Eines der Themen, die die Männer und Frauen der Servicestelle häufiger erleben, ist die Angst vor der Altersarmut. Vor allem die finanzielle Umstellung beim Übergang zwischen dem Berufsleben und der Rente beschäftigt viele Ratsuchende. Nicht selten seien es auch Angehörige, die anfragten, erläutert er.

Schlaue Technik im Haus für Ältere

Ebenso gehe es oft um den Einstieg in die Pflege. Gerade an dieser Stelle sei der Beratungsbedarf nicht zuletzt seit der Änderung des gesetzlichen Rahmens erheblich gestiegen. Vor allem der bürokratische Aufwand rund um die nötigen Anträge sei für viele Betroffene schwierig.

Auch Wohnkonzepte fürs Alter werden zunehmend nachgefragt.
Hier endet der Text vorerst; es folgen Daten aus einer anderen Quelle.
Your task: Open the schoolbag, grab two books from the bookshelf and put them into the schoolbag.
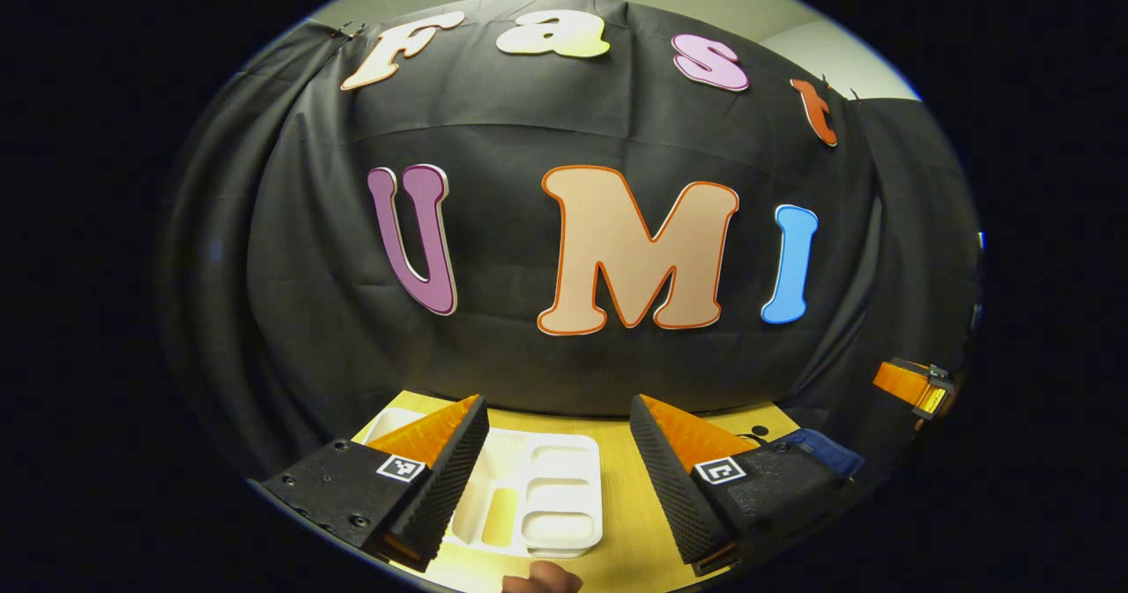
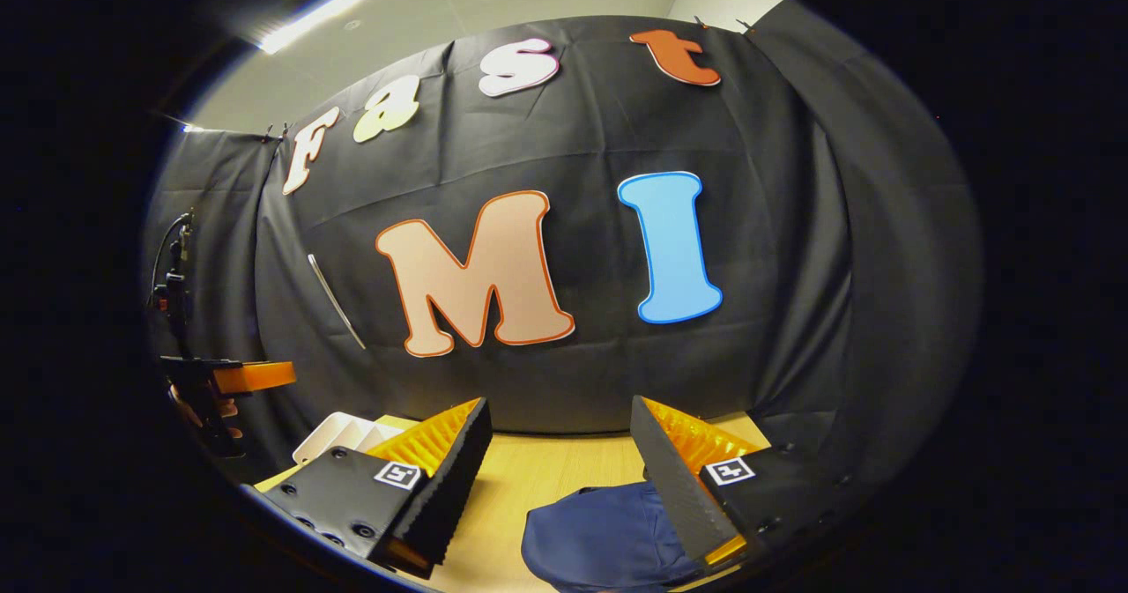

So machen sich immer mehr Menschen Gedanken darum, wo und wie sie im Alter wohnen können. „Was sich ändert ist die Familiensituation“, beschreibt Kettler. Oft wohnen Angehörige weit weg und es ist niemand da, der sich kümmern könnte.

„Der Höhepunkt des ersten Jahres war sicherlich die Vortragsreihe zum Thema Demenz, die sehr gut angenommen wurde“, erläutert Bürgermeister Roger Winter. Die sechsteilige Vortragsreihe in Zusammenarbeit mit der Leitstelle des Kreises Offenbach habe deutlich gemacht, wie groß der Bedarf an Informationen und Austausch bei Themen wie Betreuung, Pflege und den Zuständigkeiten sei. „Viele Angehörige sind danach noch geblieben und es fand ein reger Austausch untereinander statt“, freut sich Daniel Kettler über den Erfolg der Reihe. Auch für die Zukunft plant das Besser-Älter-Werden-Team Informations- und Bildungsangebote zu verschiedenen Themen.